THE Government has taken away your post office, your local shop and your local police station – and now it’s gunning for your family doctor.

That is the claim made by the Conservatives, who have joined forces with the British Medical Association to wage war on plans for so-called "polyclinics".

These super-surgeries, bringing together up to 25 GPs under one roof, will gobble up your neighbourhood doctor, forcing you to travel much farther for a check- up – or so the Tories claim.

But Health Secretary Alan Johnson compared such "lies" to the infamous Tory-BMA double act that once described the NHS as something out of Nazi Germany. So what is the truth?

The first point is that the existing set-up badly needs shaking up – because many GP practices are in the wrong places and open at the wrong hours.

Because GPs run private businesses, the NHS has always struggled to get them to open surgeries in the neediest areas. It is an easier life in the leafy suburbs.

Added to that was the GPs’ success in brilliantly negotiating an enormous pay increase, while refusing to open up at hours to suit working people.

Therefore, the polyclinic proposal – open from 8am to 8pm, to any patient who walks in, offering tests and X-rays only available currently at a distant hospital – should be stunningly popular.

Furthermore, the Department of Health (DoH) has pledged £250m to ensure no existing GP practices will have to close. So what is the problem?

Well, first, the DoH appears to have admitted that patients will have to travel farther to see a GP in London, where polyclinics are arriving first.

Second, the independent Kings Fund has said of the plan: "It will destabilise the system unnecessarily and seems to be an enormous waste of taxpayers’ money."
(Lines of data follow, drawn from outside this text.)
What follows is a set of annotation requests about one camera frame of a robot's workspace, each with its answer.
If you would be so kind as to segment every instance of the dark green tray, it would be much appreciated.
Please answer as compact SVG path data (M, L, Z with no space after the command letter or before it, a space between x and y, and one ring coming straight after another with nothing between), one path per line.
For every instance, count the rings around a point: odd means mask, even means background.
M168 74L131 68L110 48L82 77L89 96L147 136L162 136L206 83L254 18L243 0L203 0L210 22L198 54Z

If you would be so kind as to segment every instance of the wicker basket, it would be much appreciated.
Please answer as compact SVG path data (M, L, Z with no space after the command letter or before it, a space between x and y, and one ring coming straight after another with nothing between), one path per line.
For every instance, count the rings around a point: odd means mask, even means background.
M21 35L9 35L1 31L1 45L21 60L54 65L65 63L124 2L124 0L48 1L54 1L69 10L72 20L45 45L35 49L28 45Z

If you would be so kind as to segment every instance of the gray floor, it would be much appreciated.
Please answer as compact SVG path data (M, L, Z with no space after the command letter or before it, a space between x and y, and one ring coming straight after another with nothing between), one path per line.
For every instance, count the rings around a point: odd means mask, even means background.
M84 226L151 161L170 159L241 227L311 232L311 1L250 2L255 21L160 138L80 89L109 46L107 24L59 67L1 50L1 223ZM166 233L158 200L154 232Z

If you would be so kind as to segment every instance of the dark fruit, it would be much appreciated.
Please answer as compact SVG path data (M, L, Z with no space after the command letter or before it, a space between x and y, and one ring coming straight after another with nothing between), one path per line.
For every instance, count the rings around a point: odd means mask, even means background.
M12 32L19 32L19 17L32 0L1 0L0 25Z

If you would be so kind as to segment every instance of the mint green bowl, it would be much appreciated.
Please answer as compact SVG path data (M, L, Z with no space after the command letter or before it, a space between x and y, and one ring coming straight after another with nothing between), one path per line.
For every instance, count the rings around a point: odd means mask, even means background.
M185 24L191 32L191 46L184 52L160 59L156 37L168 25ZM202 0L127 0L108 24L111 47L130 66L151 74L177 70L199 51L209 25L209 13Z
And, third, there is the suspicion – no, certainty with this government – that we are seeing the creeping privatisation of the NHS.

We are told most centres will be run by groups of GPs, but in London and Derby GP surgeries have already been farmed out to big American health firms.

The danger is that patients will enjoy extra services – but at the price of swapping their familiar GP for a faceless corporation.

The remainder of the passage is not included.